[Working data Boundary: Start]

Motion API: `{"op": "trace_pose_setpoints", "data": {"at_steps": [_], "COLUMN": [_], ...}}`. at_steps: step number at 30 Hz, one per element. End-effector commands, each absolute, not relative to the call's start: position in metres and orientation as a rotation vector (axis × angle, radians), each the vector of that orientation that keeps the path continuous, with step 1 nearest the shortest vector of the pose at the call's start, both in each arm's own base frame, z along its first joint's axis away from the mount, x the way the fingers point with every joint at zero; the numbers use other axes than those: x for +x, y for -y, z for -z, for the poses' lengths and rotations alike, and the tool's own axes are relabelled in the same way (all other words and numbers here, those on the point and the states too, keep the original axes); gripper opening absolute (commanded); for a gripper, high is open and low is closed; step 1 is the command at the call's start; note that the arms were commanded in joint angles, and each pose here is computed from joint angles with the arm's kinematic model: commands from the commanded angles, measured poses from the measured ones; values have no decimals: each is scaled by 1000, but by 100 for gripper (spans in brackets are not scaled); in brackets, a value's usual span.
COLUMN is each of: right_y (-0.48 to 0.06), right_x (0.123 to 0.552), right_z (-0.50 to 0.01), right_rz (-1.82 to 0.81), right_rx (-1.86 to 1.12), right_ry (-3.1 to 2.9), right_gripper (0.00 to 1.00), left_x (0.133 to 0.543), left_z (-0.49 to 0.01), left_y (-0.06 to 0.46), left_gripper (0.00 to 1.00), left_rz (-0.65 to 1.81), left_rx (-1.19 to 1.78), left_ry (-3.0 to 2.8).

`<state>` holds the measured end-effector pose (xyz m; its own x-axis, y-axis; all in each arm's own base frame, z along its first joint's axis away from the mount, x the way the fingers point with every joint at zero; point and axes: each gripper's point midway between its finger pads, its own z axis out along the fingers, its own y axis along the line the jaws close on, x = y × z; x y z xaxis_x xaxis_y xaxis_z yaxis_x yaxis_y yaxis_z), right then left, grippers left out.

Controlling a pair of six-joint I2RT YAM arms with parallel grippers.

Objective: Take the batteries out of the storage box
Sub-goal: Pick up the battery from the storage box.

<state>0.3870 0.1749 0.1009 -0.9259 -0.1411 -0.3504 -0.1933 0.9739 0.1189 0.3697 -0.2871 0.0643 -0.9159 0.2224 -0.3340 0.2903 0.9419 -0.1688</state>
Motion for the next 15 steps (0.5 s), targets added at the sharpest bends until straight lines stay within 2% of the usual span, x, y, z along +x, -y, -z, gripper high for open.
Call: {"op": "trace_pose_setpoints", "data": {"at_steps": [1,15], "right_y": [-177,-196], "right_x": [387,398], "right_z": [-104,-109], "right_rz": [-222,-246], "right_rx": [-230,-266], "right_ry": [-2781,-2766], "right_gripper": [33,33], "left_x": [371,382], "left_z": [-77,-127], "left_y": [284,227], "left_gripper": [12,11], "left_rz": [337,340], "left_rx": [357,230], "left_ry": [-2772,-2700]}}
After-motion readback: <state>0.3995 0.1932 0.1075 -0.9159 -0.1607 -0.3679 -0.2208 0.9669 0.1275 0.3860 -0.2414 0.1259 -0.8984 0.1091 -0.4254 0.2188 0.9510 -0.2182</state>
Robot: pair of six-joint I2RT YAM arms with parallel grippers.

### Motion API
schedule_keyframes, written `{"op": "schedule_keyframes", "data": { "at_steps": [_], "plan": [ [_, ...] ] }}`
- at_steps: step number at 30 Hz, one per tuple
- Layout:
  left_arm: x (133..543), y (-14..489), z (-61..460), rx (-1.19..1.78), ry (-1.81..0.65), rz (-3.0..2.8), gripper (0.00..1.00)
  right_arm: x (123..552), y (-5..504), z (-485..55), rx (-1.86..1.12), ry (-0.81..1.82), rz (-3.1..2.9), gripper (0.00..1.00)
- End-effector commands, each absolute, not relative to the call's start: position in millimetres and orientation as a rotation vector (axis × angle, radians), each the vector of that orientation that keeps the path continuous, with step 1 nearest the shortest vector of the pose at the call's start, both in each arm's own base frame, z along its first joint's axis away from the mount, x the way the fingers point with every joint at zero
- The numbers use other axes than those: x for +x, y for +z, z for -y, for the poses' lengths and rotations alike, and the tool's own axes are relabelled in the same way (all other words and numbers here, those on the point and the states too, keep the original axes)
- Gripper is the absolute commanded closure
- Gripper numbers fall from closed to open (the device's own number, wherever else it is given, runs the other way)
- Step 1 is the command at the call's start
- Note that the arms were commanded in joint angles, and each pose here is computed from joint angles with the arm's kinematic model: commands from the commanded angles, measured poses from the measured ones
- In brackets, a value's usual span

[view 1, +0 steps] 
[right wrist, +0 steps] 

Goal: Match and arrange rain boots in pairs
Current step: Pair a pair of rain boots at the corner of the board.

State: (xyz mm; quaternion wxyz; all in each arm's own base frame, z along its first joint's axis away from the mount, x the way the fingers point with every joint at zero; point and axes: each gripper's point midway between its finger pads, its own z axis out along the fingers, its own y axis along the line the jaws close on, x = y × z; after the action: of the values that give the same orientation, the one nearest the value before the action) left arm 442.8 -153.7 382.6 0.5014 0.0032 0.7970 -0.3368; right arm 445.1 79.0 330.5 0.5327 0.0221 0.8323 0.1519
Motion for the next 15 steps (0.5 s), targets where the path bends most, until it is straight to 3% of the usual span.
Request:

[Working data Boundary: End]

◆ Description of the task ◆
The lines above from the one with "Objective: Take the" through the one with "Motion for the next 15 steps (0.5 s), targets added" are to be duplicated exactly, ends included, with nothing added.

◆ Answer section ◆
Objective: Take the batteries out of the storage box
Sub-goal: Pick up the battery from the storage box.

<state>0.3870 0.1749 0.1009 -0.9259 -0.1411 -0.3504 -0.1933 0.9739 0.1189 0.3697 -0.2871 0.0643 -0.9159 0.2224 -0.3340 0.2903 0.9419 -0.1688</state>
Motion for the next 15 steps (0.5 s), targets added at the sharpest bends until straight lines stay within 2% of the usual span, x, y, z along +x, -y, -z, gripper high for open.

A complete answer has now been given.